To Your Health
Is acupuncture safe and helpful when treating back pain?
By James Heffley, Ph.D., Fri., April 16, 2004
A. In spite of a long history of use in China, acupuncture remains on the far fringe of mainstream medicine. It is a mystery to most people in the West that a few thin needles inserted in certain specific places could relieve pain or have any benefits at all.
Acupuncture is based on the theory of qi (or chi) energy, energy that courses through channels in the body called meridians. Specific acupuncture points on the channels are commonly accepted, and practitioners achieve their therapeutic effects by stimulating these points to increase the flow of energy or qi. The system is very complex, since both channels and acupuncture points are anatomically invisible, but the acupuncture points specified 2,200 years ago are still in use today.
The laws of most states require disposable one-time-use sterilized needles for nonphysician acupuncturists, though physicians are allowed to use needles sterilized in the same way as are surgical instruments. Because bleeding is absent or minimal with acupuncture, surgical gloves are not required. No case of transmission of an infectious disease to a patient has been documented in medical literature
Chronic pain, including back pain and headache, is one of the most common reasons people seek help through acupuncture. An estimated 80% of the world's population will suffer from such pain at some point in their lives. There is no medical consensus on the treatment of lower-back pain, and the use of acupuncture for this condition has increased dramatically in the past few decades, based to a large extent on placebo-controlled studies that have validated it as a reliable method of pain relief.

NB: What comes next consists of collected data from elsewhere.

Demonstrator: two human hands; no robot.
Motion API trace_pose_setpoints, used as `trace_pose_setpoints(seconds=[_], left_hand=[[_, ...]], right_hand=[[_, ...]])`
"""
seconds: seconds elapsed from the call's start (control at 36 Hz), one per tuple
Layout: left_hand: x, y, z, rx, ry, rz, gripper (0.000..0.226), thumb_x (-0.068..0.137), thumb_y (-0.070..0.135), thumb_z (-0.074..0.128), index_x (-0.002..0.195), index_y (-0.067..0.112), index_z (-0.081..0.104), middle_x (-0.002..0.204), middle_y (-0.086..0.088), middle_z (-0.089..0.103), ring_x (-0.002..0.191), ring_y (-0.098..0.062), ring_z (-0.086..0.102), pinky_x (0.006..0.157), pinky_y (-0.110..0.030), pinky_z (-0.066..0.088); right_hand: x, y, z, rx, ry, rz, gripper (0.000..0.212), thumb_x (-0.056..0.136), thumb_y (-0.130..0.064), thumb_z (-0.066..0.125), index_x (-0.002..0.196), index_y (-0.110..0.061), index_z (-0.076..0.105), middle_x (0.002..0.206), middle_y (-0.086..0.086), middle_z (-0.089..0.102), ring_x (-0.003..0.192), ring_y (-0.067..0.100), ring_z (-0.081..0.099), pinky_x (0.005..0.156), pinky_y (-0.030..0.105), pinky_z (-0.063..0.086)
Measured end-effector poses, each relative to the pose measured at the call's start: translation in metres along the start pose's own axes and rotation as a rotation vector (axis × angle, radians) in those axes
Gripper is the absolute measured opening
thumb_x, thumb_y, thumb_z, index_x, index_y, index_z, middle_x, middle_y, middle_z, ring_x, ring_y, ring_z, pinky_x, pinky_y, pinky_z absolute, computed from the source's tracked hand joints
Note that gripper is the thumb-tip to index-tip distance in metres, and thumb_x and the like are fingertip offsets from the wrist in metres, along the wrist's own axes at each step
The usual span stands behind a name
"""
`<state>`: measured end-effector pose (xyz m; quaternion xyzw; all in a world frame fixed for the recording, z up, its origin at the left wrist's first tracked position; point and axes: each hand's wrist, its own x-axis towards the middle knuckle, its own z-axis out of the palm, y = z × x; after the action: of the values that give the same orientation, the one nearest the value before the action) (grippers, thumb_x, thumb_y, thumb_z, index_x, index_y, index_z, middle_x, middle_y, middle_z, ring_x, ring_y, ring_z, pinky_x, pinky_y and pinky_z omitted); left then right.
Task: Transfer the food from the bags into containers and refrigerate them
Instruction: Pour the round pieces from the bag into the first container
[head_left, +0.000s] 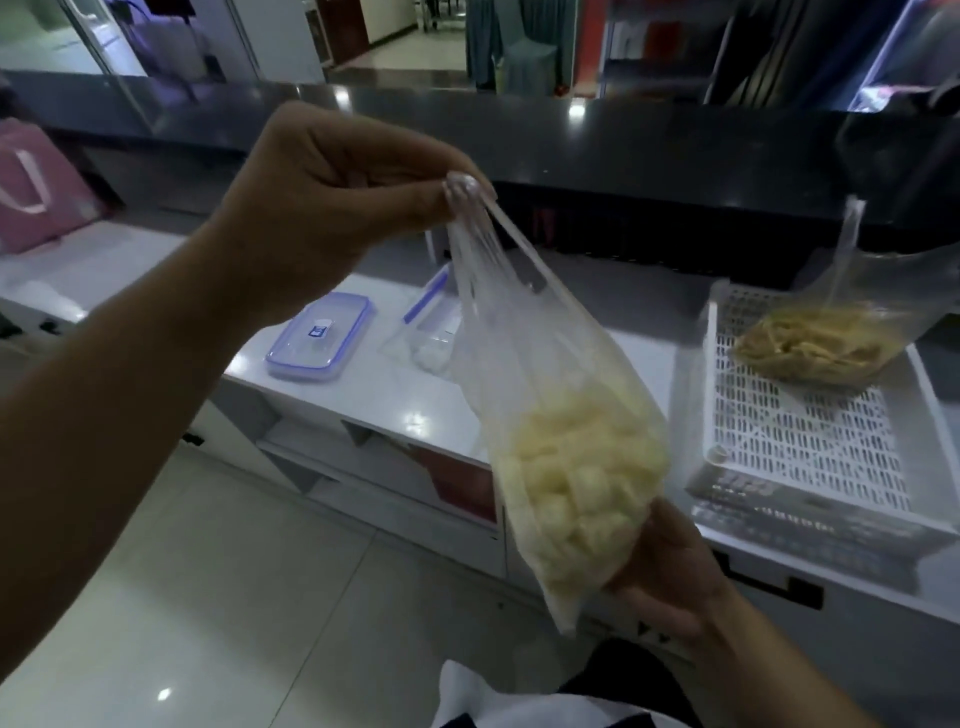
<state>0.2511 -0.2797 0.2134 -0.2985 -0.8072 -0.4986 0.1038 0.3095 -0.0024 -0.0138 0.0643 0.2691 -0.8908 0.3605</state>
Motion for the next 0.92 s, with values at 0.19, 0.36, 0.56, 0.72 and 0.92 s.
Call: trace_pose_setpoints(seconds=[0.19, 0.36, 0.56, 0.72, 0.92], left_hand=[[-0.016, -0.054, -0.006, -0.103, 0.037, -0.034, 0.019, 0.089, 0.017, 0.067, 0.109, 0.017, 0.068, 0.100, 0.015, 0.077, 0.097, -0.009, 0.073, 0.089, -0.023, 0.056], [0.000, -0.092, -0.005, -0.042, 0.125, -0.132, 0.023, 0.083, 0.013, 0.070, 0.105, 0.020, 0.070, 0.091, 0.019, 0.077, 0.090, -0.004, 0.074, 0.086, -0.017, 0.054], [0.045, -0.129, 0.005, -0.007, 0.041, -0.196, 0.020, 0.085, 0.009, 0.070, 0.100, 0.022, 0.073, 0.095, 0.007, 0.079, 0.095, -0.018, 0.075, 0.090, -0.027, 0.057], [0.074, -0.168, 0.030, 0.030, -0.022, -0.210, 0.021, 0.087, 0.004, 0.070, 0.101, 0.021, 0.073, 0.097, 0.007, 0.078, 0.094, -0.015, 0.075, 0.090, -0.026, 0.057], [0.087, -0.202, 0.044, -0.003, -0.056, -0.229, 0.025, 0.089, 0.004, 0.067, 0.101, 0.026, 0.070, 0.090, 0.026, 0.075, 0.092, -0.003, 0.074, 0.085, -0.014, 0.054]], right_hand=[[0.010, 0.006, 0.001, -0.060, 0.014, -0.057, 0.057, 0.097, -0.031, 0.061, 0.142, 0.002, 0.050, 0.143, 0.024, 0.052, 0.133, 0.036, 0.051, 0.112, 0.051, 0.037], [0.036, -0.041, -0.016, -0.217, 0.167, -0.144, 0.071, 0.073, -0.029, 0.080, 0.138, -0.012, 0.057, 0.121, 0.017, 0.069, 0.099, 0.033, 0.071, 0.074, 0.047, 0.060], [0.050, -0.095, -0.034, -0.309, 0.266, -0.221, 0.059, 0.078, -0.018, 0.067, 0.136, -0.017, 0.058, 0.126, 0.017, 0.067, 0.101, 0.033, 0.072, 0.070, 0.046, 0.061], [0.052, -0.117, -0.054, -0.323, 0.365, -0.228, 0.042, 0.077, -0.017, 0.065, 0.116, -0.030, 0.073, 0.125, 0.009, 0.070, 0.105, 0.031, 0.071, 0.075, 0.049, 0.061], [0.054, -0.125, -0.059, -0.383, 0.499, -0.225, 0.043, 0.078, -0.016, 0.066, 0.120, -0.025, 0.070, 0.122, 0.013, 0.071, 0.099, 0.032, 0.073, 0.077, 0.053, 0.060]])
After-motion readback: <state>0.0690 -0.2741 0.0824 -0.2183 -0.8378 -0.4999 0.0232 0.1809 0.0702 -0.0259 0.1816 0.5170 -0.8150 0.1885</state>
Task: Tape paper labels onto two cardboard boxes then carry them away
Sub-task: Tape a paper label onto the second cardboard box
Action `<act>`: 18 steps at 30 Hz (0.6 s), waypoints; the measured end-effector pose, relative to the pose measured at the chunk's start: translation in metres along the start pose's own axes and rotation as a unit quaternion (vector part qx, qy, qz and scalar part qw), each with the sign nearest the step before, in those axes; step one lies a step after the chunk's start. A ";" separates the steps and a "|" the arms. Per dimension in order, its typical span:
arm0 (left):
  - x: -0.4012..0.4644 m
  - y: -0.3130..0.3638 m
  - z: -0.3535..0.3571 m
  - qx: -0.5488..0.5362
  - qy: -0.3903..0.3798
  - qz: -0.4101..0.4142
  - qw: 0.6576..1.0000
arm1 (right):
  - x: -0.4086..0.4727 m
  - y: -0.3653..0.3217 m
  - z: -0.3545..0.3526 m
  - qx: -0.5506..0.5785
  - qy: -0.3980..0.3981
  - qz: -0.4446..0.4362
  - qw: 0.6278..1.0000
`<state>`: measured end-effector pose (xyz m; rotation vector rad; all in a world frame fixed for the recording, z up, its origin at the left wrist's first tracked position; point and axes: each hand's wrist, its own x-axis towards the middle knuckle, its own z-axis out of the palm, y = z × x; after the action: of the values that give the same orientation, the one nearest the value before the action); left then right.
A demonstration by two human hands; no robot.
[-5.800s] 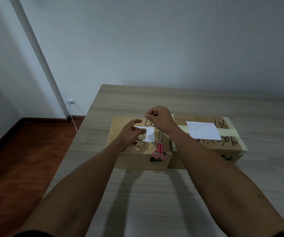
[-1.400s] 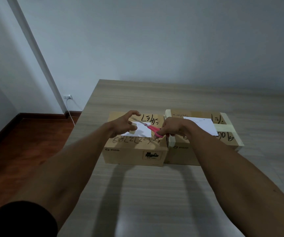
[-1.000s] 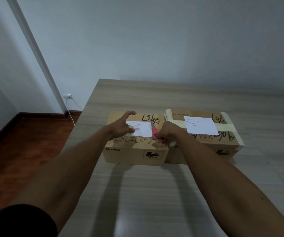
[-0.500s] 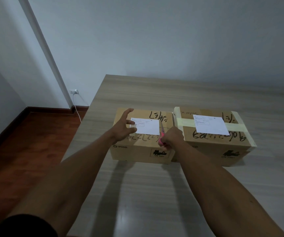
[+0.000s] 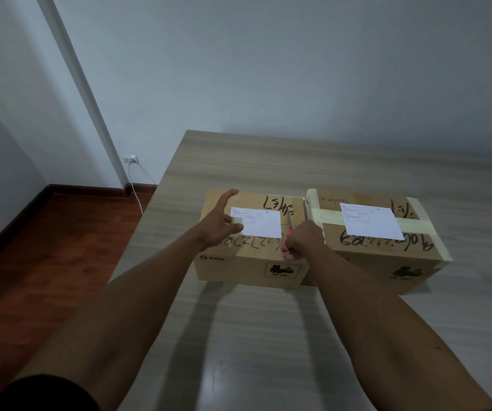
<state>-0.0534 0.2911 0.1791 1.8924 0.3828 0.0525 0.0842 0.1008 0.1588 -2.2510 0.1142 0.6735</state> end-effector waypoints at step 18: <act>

A study published in 2001 in the Clinical Journal of Pain provides evidence that acupuncture is a safe and effective procedure for lower-back pain and that it can maintain benefits for six months or longer without producing the negative side effects that often accompany analgesics. Fifty patients suffering chronic lower-back pain for at least six months were recruited for two months of weekly acupuncture treatment. They had tried a variety of other therapies with no success. Patients recorded pain and other information such as sleep quality and activity level in "pain diaries." In the acupuncture group, both morning and evening pain scores were lower than starting scores and continued to decrease over the six months of treatment. In the placebo group, pain scores were several points higher after one month than they were at the start, and remained higher throughout the study. Activity levels and sleep were also improved in the acupuncture group. The total intake of analgesics diminished by 20% in the acupuncture group, but not the placebo group.
In 1997 the National Institute of Health published a consensus statement saying there is sufficient evidence to support the use of acupuncture for some conditions, including back pain. Use of acupuncture does not mean you cannot use conventional medical therapies at the same time, and often both are utilized successfully.